WORK REQUEST ▸ Each line of the records below that holds "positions" should be returned.

INFORMATION ▸
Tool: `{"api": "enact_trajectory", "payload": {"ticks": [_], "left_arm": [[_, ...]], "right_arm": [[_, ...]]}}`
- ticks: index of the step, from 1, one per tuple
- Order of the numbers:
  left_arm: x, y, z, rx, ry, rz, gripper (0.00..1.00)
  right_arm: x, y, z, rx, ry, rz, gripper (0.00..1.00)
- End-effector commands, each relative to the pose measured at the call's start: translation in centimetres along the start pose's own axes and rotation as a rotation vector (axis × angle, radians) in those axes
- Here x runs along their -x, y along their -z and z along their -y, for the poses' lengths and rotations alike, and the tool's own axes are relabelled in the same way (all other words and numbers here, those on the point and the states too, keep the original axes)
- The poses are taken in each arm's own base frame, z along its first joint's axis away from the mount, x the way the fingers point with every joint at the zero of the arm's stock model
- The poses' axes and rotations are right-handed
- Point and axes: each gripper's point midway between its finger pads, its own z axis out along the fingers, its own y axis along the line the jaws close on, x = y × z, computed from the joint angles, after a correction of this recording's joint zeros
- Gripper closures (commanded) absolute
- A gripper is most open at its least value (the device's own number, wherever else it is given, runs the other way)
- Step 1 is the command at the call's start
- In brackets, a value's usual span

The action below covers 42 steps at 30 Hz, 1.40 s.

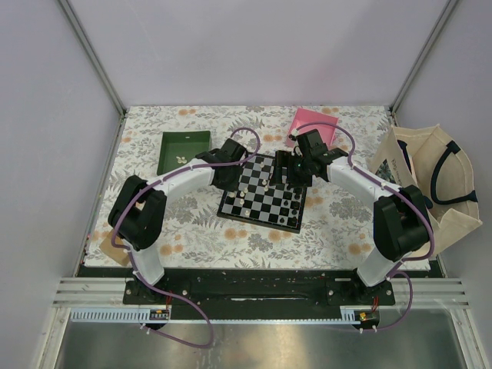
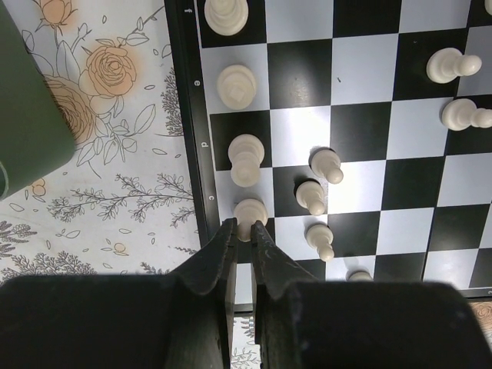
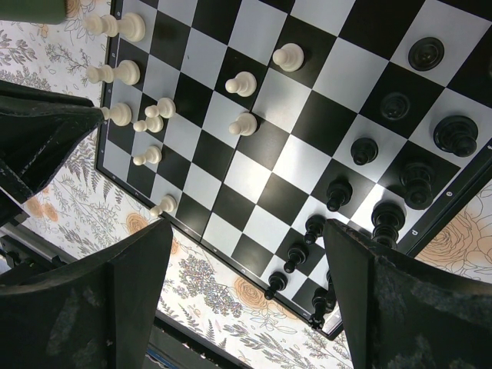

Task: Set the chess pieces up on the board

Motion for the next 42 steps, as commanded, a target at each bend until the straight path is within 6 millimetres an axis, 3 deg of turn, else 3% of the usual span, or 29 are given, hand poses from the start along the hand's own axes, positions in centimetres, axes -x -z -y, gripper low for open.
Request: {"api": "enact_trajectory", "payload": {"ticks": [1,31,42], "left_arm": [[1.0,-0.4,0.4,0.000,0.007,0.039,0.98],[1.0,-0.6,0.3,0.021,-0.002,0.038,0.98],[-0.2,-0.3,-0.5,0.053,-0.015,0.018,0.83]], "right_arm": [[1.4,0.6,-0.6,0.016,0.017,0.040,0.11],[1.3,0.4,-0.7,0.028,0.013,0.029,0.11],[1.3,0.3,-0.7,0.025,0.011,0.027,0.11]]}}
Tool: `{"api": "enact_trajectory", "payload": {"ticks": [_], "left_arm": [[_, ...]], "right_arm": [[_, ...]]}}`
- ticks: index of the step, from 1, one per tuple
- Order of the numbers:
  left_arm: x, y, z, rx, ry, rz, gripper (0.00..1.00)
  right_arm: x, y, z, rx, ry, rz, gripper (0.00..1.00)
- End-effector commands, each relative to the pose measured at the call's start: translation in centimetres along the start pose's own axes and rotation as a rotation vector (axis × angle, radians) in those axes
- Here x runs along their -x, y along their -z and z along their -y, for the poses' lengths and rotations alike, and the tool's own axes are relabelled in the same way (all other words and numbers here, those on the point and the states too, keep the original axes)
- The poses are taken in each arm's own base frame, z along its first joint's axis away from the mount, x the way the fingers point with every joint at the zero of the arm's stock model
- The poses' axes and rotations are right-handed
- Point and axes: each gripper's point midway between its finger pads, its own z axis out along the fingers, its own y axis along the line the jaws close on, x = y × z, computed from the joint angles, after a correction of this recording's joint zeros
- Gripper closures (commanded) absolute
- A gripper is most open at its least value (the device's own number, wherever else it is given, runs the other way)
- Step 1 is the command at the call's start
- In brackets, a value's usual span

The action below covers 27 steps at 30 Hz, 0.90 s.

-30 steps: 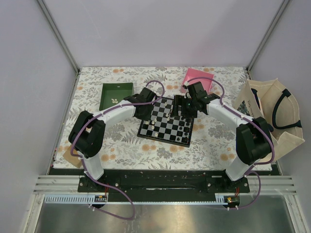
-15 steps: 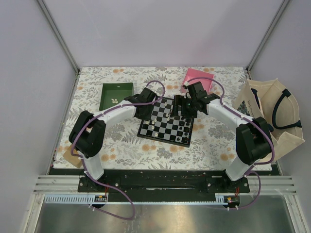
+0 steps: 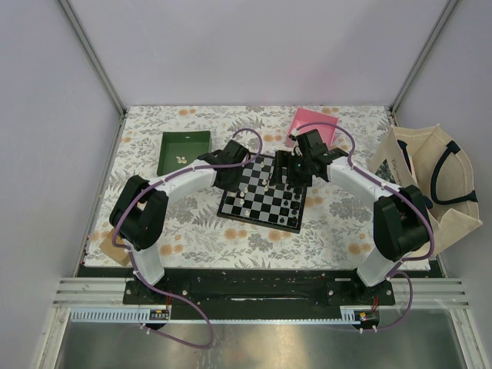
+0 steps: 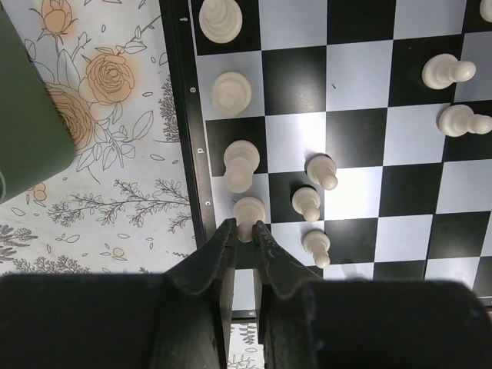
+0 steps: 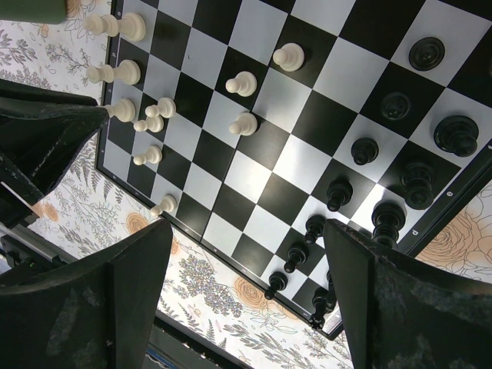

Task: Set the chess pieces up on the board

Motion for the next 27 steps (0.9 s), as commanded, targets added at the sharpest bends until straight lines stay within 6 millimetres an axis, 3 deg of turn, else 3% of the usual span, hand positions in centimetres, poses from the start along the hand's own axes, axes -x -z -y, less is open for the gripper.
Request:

TASK SOLUTION ▸
Motion for the next 42 steps, as commanded, a target at each bend until the straight path is within 6 millimetres an axis, 3 deg of turn, else 3% of the usual span, or 29 are given, hand poses from the start along the hand's own axes, positions in centimetres, axes -x -z -y, gripper low for open.
Motion for the next 27 steps (0.9 s), as commanded, targets added at the sharpest bends until straight lines stay within 6 millimetres an axis, 3 deg of turn, else 3% of the usual span, hand positions in centimetres, poses from the start along the hand's own axes, axes -x -z -y, less is open for the gripper.

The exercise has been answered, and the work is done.